This is sort of a clusterfuck of thought. But I'm furious and need you to be furious with me. (I know this is long, please keep reading. It's important.)

A year ago, to the day, I was cornered by a muscled, furious man in a public bathroom at work in Austin, Texas. This man did not like that I was gay and had been letting me know all morning (my bosses told me to ignore it). He decided to attempt a physical demonstration of his thoughts of me while in this bathroom. So when I read this story this morning, it struck a particularly angering nerve.

I read stories like this too often and am continually furious. It's why I do my best to discuss gay rights, black rights, bogus politics, and other uncomfortable subjects so often. Remaining silent about people that don't support genuine equality for everyone leads to a country that condones violence and hate, passively and actively.

A man walked into a gay couple's apartment while they were sleeping, boiled water, and dumped it on them in bed.

Politicians, people with a national platform, brothers, friends, extended relatives and anyone else that casually, passively, or aggressively fights against or speaks negatively about LGBT equality are poisonous. It's a poison that condones a world where violence like this is acceptable.

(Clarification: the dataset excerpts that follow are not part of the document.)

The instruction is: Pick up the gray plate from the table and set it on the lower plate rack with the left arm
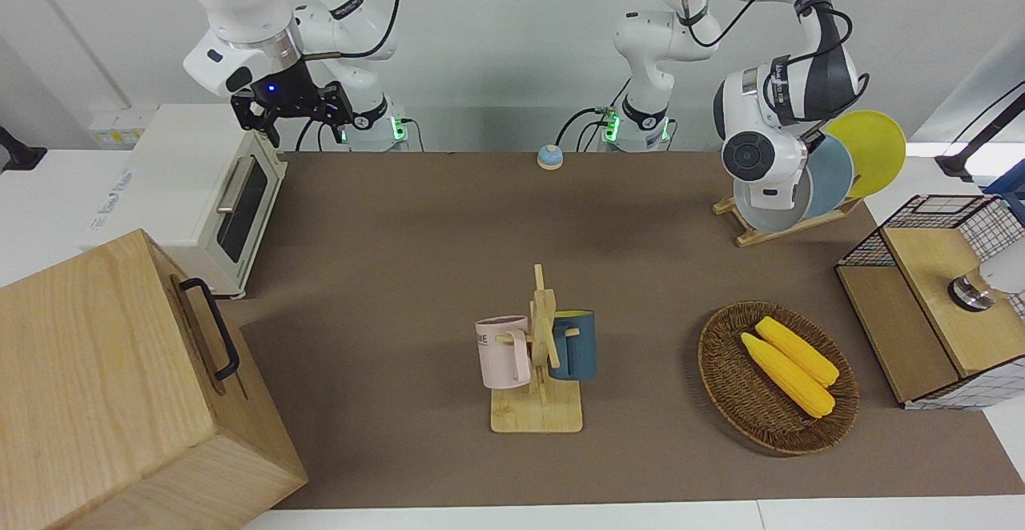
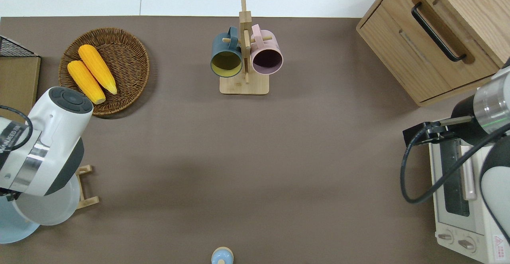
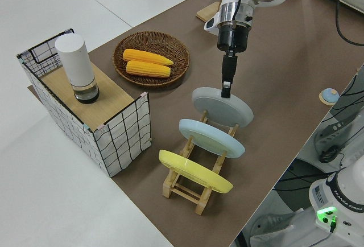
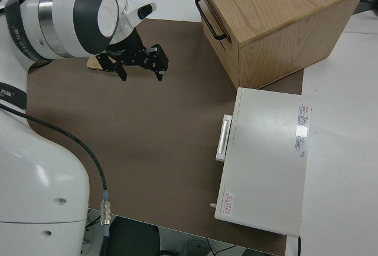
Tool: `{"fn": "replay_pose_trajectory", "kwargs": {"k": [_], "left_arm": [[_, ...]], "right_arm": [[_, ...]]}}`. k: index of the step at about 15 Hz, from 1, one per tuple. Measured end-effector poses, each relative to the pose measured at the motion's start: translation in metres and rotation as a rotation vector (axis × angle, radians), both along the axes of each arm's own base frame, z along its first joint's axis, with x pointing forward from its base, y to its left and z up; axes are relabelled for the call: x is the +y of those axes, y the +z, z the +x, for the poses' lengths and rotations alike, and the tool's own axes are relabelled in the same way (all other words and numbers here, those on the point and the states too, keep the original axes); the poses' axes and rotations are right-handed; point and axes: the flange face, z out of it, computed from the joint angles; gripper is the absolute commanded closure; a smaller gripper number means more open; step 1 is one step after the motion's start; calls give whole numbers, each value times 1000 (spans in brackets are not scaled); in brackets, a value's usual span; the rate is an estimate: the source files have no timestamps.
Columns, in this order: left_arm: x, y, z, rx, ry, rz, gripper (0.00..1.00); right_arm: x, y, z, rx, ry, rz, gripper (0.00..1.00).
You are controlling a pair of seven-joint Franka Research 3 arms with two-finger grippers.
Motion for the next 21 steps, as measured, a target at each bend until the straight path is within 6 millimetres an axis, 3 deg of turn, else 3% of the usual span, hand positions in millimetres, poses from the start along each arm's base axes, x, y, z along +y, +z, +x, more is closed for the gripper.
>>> {"fn": "replay_pose_trajectory", "kwargs": {"k": [1, 6, 8, 11, 16, 18, 21], "left_arm": [[-2, -3, 0, 3, -1, 0, 230], [-9, -10, 3, 2, -13, -22, 132], [-10, -11, 4, -3, -17, -27, 16], [-16, -14, 5, -16, -13, -70, 7], [-65, -16, 9, -92, -18, -223, 9], [-81, -6, 13, -143, 0, -310, 7], [-95, 34, 24, -242, 54, -453, 0]], "right_arm": [[0, 0, 0, 0, 0, 0, 17], [0, 0, 0, 0, 0, 0, 17], [0, 0, 0, 0, 0, 0, 17], [0, 0, 0, 0, 0, 0, 17], [0, 0, 0, 0, 0, 0, 17], [0, 0, 0, 0, 0, 0, 17], [0, 0, 0, 0, 0, 0, 17]]}}
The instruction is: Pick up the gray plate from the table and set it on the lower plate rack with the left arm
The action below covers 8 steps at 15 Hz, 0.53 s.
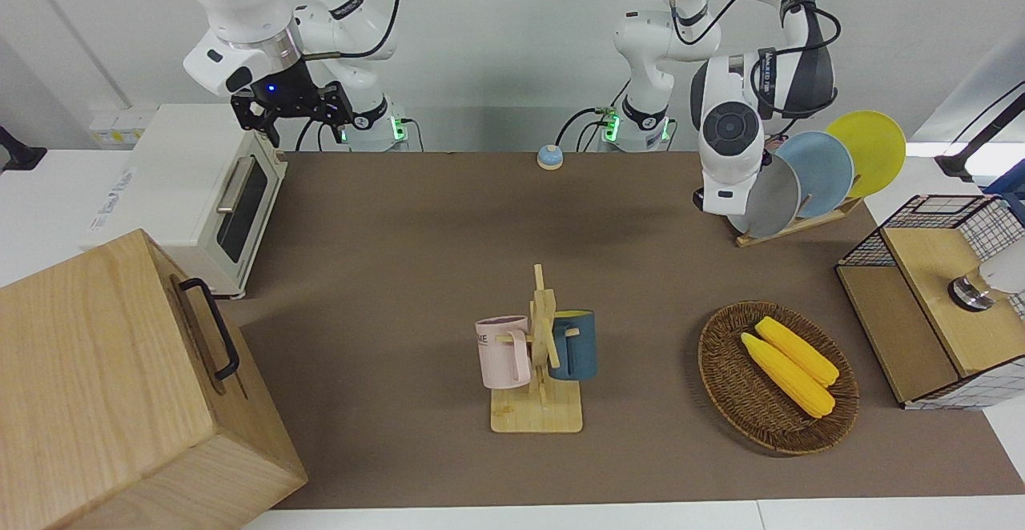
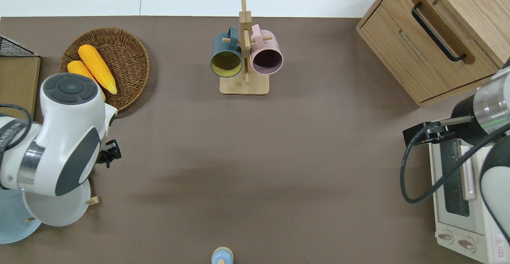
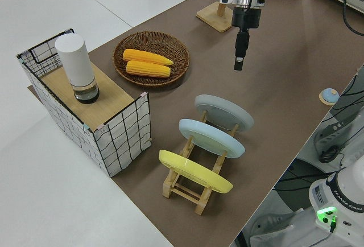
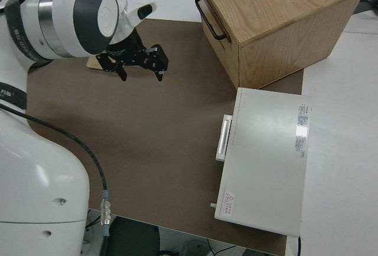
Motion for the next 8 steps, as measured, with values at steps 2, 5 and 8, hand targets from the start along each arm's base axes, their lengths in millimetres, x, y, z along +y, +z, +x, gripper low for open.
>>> {"fn": "replay_pose_trajectory", "kwargs": {"k": [2, 5, 8], "left_arm": [[-8, 35, 8, -69, 26, -85, 0], [-17, 76, 16, -135, -5, -188, 0], [-1, 113, 22, -170, -96, -318, 0]], "right_arm": [[0, 0, 0, 0, 0, 0, 17], [0, 0, 0, 0, 0, 0, 17], [0, 0, 0, 0, 0, 0, 17]]}}
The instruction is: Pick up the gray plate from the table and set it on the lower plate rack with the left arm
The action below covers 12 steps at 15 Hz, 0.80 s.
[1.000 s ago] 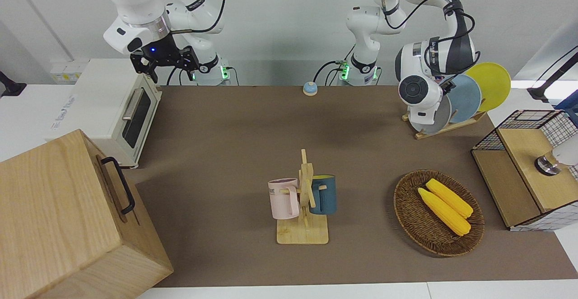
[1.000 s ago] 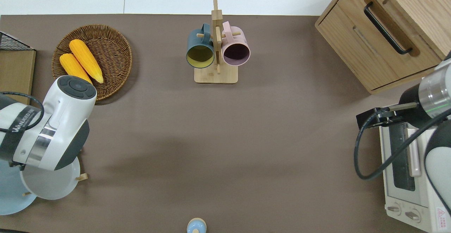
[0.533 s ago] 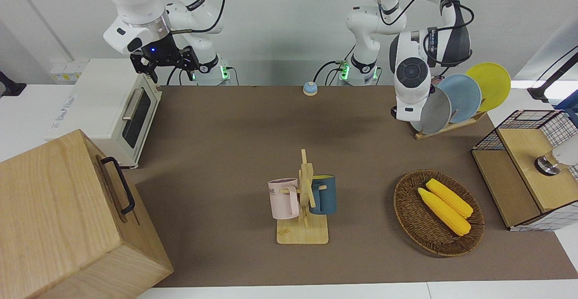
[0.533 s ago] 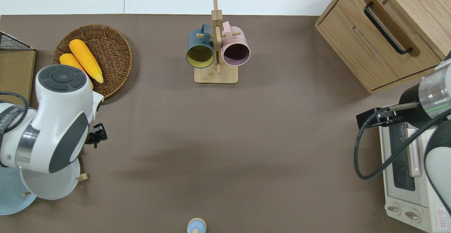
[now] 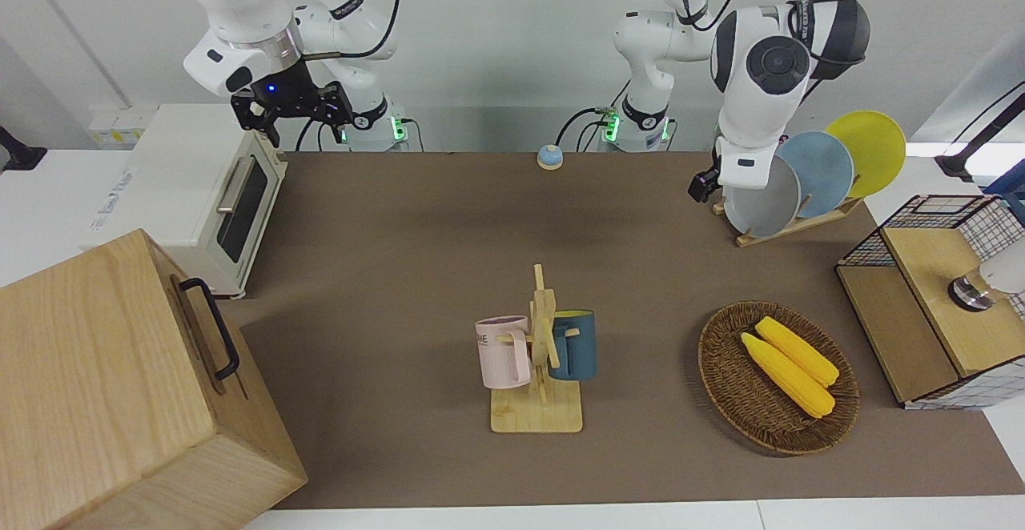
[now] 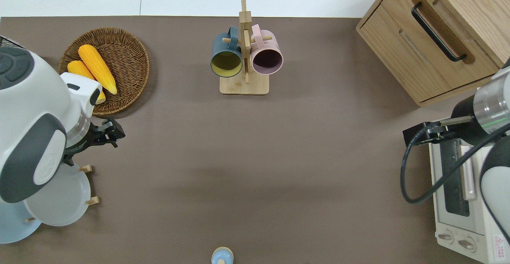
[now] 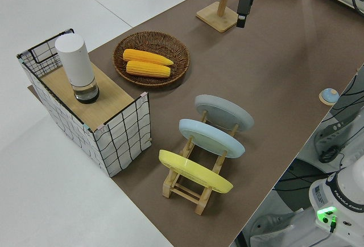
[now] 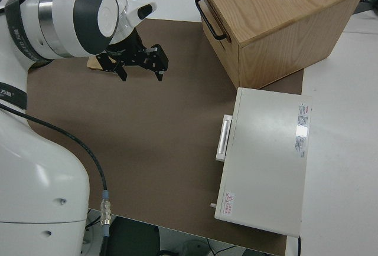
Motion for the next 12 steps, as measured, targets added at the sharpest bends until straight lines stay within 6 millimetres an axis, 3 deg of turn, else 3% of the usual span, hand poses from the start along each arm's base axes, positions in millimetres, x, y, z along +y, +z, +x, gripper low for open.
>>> {"fn": "replay_pose_trajectory", "kwargs": {"k": [3, 4, 12], "left_arm": [[67, 26, -3, -35, -171, -116, 0], [79, 30, -5, -42, -213, -129, 0], [65, 28, -4, -33, -385, -147, 0]], "right_arm": [[0, 0, 0, 0, 0, 0, 17], [0, 0, 0, 0, 0, 0, 17], [0, 0, 0, 0, 0, 0, 17]]}}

People like these often don't understand that even their "kind" and "loving" denouncement of LGBT people "because my religion says so" has an impact on the safety and mental wellness of my community. People like Ted Cruz and many other people in power that don't support LGBT legislature and protections are saying on a national platform that they don't really care about these people being treated with common decency. That voice allows weaker-minded people to believe that taking actions like these is acceptable, or that LGBT people like me deserve this kind of human experience. Actions from both of these groups and the silent "I support it, but won't talk about it" keep LGBT people's lives in the national mind as something that should be shamed. Gay people, Trans people, Queer people, they all deserve to be treated with dignity, respect, and SAFETY. Trans people are murdered at a percentage rate far higher than any other demographic in the country. LGBT people everywhere -- and I mean everywhere -- are hassled too often about the way they are. And that is fucking wrong.

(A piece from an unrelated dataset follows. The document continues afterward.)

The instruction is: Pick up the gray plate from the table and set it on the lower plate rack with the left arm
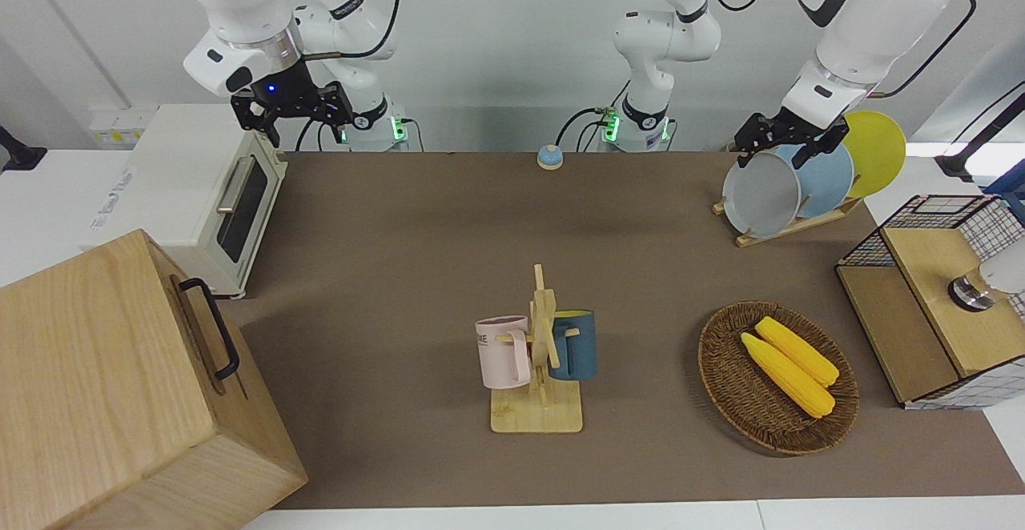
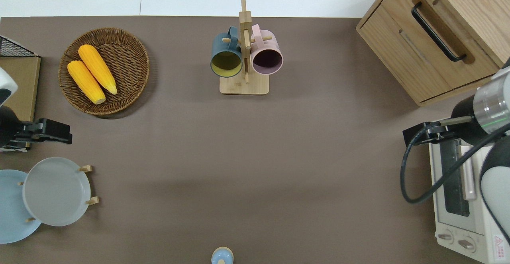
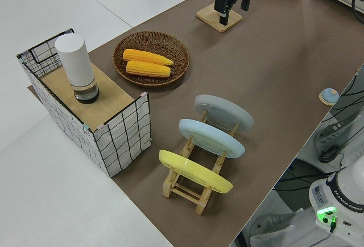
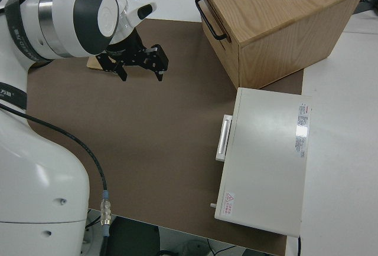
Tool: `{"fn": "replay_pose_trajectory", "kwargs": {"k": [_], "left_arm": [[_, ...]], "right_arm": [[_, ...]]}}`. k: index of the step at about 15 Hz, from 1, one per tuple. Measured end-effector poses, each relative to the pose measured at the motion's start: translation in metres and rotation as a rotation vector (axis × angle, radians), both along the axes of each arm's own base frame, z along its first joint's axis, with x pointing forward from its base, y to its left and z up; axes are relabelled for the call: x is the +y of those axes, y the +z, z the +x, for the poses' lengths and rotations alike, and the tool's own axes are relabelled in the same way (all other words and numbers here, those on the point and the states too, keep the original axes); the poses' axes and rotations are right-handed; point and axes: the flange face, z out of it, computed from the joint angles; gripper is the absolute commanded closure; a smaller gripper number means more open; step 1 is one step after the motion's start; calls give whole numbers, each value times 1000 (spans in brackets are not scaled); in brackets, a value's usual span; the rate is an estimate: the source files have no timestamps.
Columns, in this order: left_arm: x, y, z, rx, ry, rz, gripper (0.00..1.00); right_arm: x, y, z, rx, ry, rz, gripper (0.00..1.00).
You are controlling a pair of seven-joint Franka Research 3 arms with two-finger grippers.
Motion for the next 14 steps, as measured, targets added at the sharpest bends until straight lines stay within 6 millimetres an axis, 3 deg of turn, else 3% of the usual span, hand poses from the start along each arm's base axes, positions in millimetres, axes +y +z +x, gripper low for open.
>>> {"fn": "replay_pose_trajectory", "kwargs": {"k": [6, 14], "left_arm": [[-9, -13, 5, 6, -14, -5, 0], [-7, -12, 7, -10, 6, -5, 0]], "right_arm": [[0, 0, 0, 0, 0, 0, 17], [0, 0, 0, 0, 0, 0, 17]]}}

It is so incredibly important to CALL OUT HOMOPHOBIA in all of its forms. Call a joke out for being offensive. Call out the use of "faggot" as being hurtful. Call out those around you speaking negatively or perpetuating judgment as acting against the safety and happiness of a stranger and a fellow human being. It is a conversation that is vital to the lives of my community, of people like me, of me.

As oppressive as San Francisco rent is, the idea of moving anywhere else genuinely frightens me. Fear of violence, fear of words being thrown at me while I walk down the street, fear of not being able to love who I love and be the version of myself I want to be without being demonized for it. And in San Francisco's safety bubble, gay people are still being beat up by groups of men. Gay people are still called "faggot" when they walk down the street. Gay people, Trans people, Queer people are STILL being victimized in one of our country's "gayest" cities.

How can you help?

It is your responsibility to talk about gay civil rights as an issue that is important. It is your responsibility to call out homophobia in common conversation. It is your responsibility to take every opportunity you have to change the minds and hearts of people that speak negatively about LGBTs. It is your responsibility as a human being to make sure that, just because someone is different than you or follows a different moral code than you do that they are not robbed of human decency or equality. It is your responsibility to understand that your words and your silence both have an impact. And it is your responsibility to ensure that it's a good one.

Anyone that calls America a "safe" place for LGBT people, or brush off gay equality as something that "already exists" say so from a place of privilege and apathy. Not fighting actively to make sure people like me and the community I belong to are protected and feel safe in their own fucking homes is a lazy and casual form of evil.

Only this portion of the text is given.